Camana Bay est une communauté planifiée au sens technique : elle a été construite de toutes pièces sur des terres gagnées sur la mer le long du North Sound, conçue pour ressembler à un centre-ville caraïbe même si aucun centre-ville caraïbe n’a jamais vraiment eu cet aspect. Les bâtiments sont à la bonne échelle, les largeurs de rue paraissent humaines, le promenoir maritime est large et bien éclairé et bordé de restaurants et de boutiques d’un cran au-dessus du commerce orienté croisiéristes de George Town. Ça devrait paraître artificiel.
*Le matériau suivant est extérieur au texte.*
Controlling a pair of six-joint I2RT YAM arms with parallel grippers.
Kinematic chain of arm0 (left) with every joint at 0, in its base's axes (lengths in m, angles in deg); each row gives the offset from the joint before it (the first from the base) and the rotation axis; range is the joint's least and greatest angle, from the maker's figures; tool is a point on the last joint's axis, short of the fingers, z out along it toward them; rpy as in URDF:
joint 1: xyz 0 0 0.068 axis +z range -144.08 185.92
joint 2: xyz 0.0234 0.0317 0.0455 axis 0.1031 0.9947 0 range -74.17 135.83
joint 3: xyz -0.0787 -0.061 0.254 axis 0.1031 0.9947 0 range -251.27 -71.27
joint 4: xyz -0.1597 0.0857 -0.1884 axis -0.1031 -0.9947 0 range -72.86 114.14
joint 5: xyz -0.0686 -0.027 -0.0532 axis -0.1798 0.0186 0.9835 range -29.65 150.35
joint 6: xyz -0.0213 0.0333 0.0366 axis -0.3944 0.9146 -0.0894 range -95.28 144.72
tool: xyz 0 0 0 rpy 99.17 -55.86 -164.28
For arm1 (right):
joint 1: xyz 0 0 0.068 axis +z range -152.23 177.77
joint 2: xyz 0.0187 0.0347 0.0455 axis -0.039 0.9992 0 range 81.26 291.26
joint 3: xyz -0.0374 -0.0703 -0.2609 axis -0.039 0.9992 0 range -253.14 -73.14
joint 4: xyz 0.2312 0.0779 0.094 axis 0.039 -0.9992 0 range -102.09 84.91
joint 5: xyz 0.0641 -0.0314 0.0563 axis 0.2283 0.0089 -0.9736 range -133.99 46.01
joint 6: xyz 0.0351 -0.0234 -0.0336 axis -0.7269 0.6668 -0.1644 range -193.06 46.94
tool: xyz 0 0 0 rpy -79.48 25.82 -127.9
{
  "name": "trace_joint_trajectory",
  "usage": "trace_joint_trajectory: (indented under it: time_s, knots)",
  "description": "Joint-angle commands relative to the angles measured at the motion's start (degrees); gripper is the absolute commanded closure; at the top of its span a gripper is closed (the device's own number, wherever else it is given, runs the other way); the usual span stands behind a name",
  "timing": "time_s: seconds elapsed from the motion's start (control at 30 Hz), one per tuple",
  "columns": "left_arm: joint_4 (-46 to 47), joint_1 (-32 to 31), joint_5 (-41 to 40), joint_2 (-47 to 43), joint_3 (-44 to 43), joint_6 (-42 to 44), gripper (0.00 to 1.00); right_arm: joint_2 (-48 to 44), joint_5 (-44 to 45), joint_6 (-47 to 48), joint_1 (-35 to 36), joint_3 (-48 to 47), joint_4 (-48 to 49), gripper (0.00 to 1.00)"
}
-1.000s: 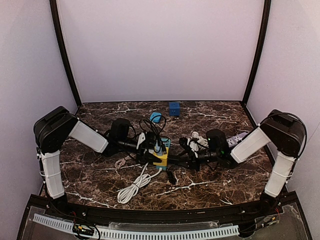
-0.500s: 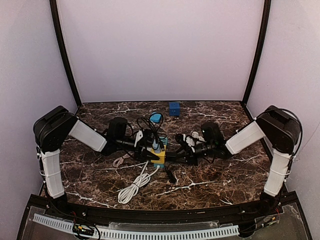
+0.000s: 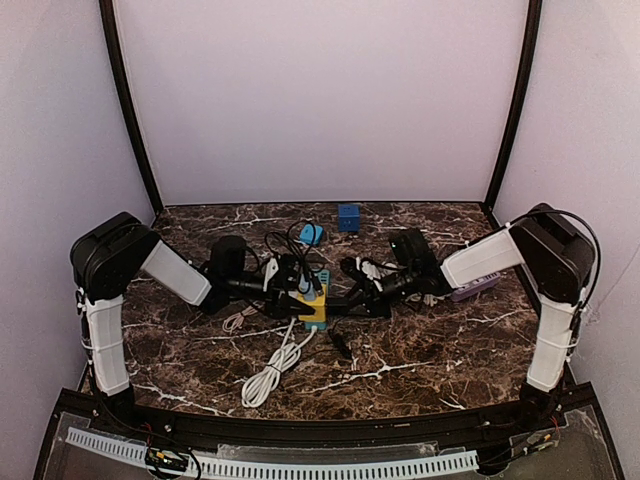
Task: Insert the plug
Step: Insert the plug into the socket.
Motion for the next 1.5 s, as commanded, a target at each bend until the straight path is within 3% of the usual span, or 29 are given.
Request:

Parfois ça l’est. Mais les jeudis soir désamorcent ça, parce que la foire au poisson n’est pas un événement construit — c’est une institution locale qui se tient dans un cadre planifié, et les gens qui y viennent ne cherchent pas à performer l’authenticité. Ils viennent pour le poulet jerk.

J’ai bien mangé là. Le poulet est sorti du tambour avec une croûte carbonisée qui avait cette douceur fumée particulière qu’on n’obtient qu’en cuisinant sur du vrai charbon, et la viande à l’intérieur était encore légèrement rosée près de l’os, ce qui est comme ça doit être et ce que beaucoup d’endroits n’osent plus faire. Il y avait aussi du poisson frit — du vivaneau, je crois, même si je n’ai pas demandé — et une version de riz aux pois plus tournée vers la noix de coco que tout ce que j’avais goûté ailleurs sur l’île. J’ai mangé debout à une table haute avec une bière d’une glacière et j’ai eu, brièvement, l’impression d’avoir réussi à trouver la version réelle de quelque chose.
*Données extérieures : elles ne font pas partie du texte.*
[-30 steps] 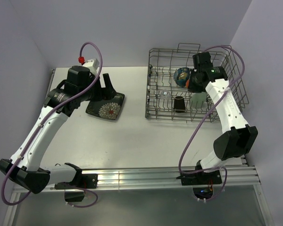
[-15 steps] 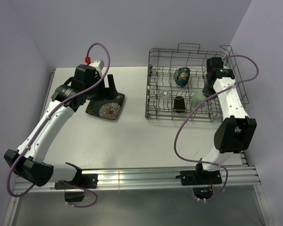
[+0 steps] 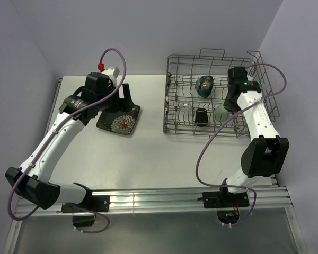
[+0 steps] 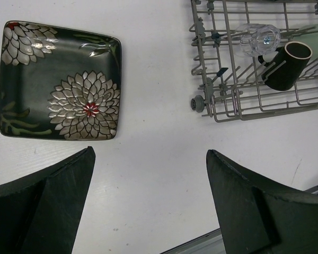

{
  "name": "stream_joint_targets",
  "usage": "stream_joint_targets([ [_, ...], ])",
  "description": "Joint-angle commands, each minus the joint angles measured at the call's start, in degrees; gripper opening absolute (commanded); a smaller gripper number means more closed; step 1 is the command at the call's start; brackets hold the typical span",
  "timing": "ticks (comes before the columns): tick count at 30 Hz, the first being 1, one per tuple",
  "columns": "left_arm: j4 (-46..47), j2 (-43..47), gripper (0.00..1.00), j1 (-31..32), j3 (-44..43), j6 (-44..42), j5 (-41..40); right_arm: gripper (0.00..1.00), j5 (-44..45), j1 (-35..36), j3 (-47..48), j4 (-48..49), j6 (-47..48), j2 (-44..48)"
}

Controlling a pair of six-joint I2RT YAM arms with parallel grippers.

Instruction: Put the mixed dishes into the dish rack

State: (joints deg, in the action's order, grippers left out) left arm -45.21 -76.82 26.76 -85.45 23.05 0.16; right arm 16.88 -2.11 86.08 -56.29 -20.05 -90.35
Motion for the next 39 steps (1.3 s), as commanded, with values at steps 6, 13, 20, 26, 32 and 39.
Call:
stream_joint_targets([
  [6,1.3,0.6,0.92,0.6,0.3,-2.0,0.2,0.0,-2.5,7.6,7.5,4.4,0.9,-4.8],
  [13,0.1,0.7,0.92,0.7,-0.2,-1.9,-1.9,0.0,-3.8,8.1,11.6,5.5,1.6,-10.5],
  [20,-0.6,0.4,0.92,0.7,-0.5,-1.8,-1.8,0.0,-6.0,8.3,12.5,7.1,1.2,-14.3],
  [26,-1.1,0.3,0.92,0.6,0.1,-1.4,-1.9,0.0,-5.5,8.4,11.3,6.9,0.8,-15.0],
  [32,-0.8,0.0,0.92,0.2,0.7,-1.3,-1.7,0.0,-5.5,8.4,8.0,7.5,0.4,-14.1],
  [39,-0.1,-0.8,0.92,0.0,1.2,-0.9,-1.7,0.0,-5.0,9.0,3.3,8.6,-0.3,-12.0],
])
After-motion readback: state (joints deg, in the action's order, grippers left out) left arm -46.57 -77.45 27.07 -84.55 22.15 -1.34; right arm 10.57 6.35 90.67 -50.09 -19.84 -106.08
Le front de mer lui-même mérite d’être exploré n’importe quel soir. La promenade longe le North Sound, et les soirs calmes l’eau capte la lumière des restaurants de Camana Bay et la tient dans de longues réflexions. Il y a une tour au centre du développement qu’on peut gravir pour une vue sur le Sound en direction du banc de sable où opère Stingray City. Je suis monté en fin d’après-midi et j’ai regardé les derniers bateaux de visite de la journée rentrer, leurs passagers visibles même à cette distance comme de petites silhouettes debout à la proue, mouillées et contentes.

Le marché de producteurs du matin est un affaire plus modeste mais tout aussi authentique : légumes locaux, miel, sauces pimentées fabriquées par des gens qui cultivent aussi les piments, produits de boulangerie avec la texture de choses faites dans la cuisine de quelqu’un parce que c’est le cas. J’ai acheté un bocal de sauce pimentée à une femme qui m’a dit que la recette appartenait à sa grand-mère et qu’elle l’avait légèrement ajustée pour la rendre moins dangereuse. J’ai utilisé tout le bocal en quatre jours et j’ai pensé qu’elle avait peut-être sous-estimé sa grand-mère.
Quand y aller : Les jeudis soir sont la raison de caler une visite ici. La foire au poisson commence vers dix-huit heures et se termine vers vingt-et-une ou vingt-deux heures. Le marché de producteurs du samedi matin se tient de huit heures à midi. Les restaurants du front de mer sont ouverts toute l’année, et la promenade est agréable n’importe quel soir sec, mais les mois d’été apportent des pluies abondantes intermittentes qui peuvent interrompre les plans en extérieur sans grand préavis.